• WHAT YOU NEED TO DO: From the listing below, pull out all lines with "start" in them.

• DATASET EXCERPT:
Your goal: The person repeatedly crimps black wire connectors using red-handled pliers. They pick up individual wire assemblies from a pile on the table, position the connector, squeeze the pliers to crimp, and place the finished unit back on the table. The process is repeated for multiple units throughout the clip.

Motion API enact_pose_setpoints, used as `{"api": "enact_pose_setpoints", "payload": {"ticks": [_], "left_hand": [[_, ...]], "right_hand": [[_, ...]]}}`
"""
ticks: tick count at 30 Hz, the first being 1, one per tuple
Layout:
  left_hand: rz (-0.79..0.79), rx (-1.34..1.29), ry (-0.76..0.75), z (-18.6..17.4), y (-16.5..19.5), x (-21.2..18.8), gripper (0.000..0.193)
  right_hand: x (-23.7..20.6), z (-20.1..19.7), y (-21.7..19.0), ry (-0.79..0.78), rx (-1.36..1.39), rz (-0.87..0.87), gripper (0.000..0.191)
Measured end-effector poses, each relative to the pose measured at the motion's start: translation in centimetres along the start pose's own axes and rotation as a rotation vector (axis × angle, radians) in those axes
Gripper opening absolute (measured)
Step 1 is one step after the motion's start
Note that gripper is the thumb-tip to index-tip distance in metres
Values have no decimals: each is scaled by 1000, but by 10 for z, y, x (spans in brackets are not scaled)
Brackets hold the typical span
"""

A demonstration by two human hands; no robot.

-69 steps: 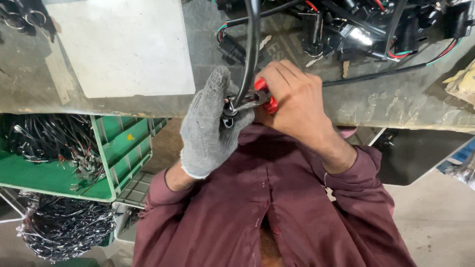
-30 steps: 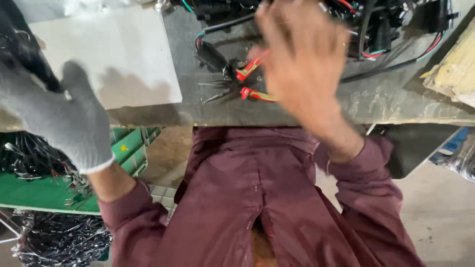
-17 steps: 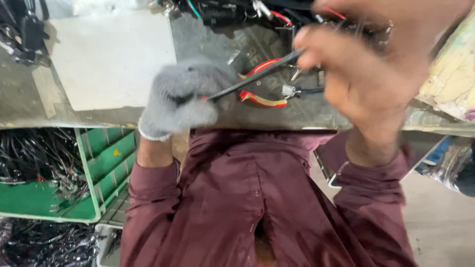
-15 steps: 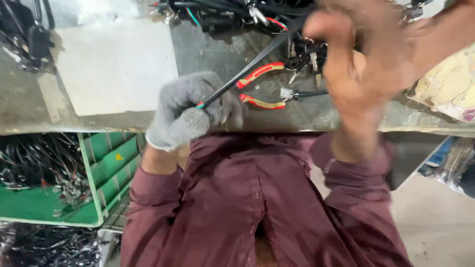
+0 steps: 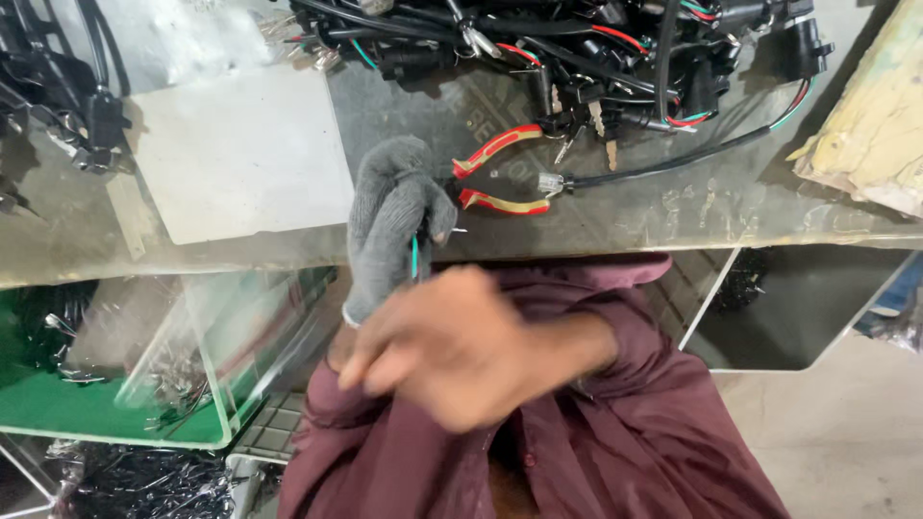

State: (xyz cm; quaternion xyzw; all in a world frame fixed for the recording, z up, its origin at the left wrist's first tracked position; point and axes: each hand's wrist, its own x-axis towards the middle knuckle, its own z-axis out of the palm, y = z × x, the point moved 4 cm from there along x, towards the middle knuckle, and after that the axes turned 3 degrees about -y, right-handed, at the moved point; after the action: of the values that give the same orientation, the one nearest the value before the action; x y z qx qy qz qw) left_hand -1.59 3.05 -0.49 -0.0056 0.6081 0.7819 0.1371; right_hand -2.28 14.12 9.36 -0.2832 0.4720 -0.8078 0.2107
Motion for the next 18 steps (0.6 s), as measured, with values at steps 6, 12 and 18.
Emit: {"api": "enact_pose_setpoints", "payload": {"ticks": [6, 12, 18], "left_hand": [[67, 46, -118, -12, -26, 2, 25], [-1, 840, 240, -61, -47, -42, 24], [351, -146, 86, -30, -42, -50, 17]], "right_hand": [[-19, -5, -24, -105, -806, -209, 24], [-2, -14, 15, 2, -1310, -43, 33], [-9, -48, -19, 120, -1429, -80, 37]]}}
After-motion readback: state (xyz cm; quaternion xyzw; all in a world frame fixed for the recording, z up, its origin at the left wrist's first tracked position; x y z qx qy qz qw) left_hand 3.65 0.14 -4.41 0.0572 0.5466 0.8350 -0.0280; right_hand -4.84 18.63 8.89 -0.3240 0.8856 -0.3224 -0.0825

• TASK SOLUTION:
Measured end-effector poses, each relative to the pose measured at the motion's start: translation in centimetres along the start pose's own axes and rotation as a rotation vector (axis × angle, radians) in those axes
Step 1 is one step after the motion's start

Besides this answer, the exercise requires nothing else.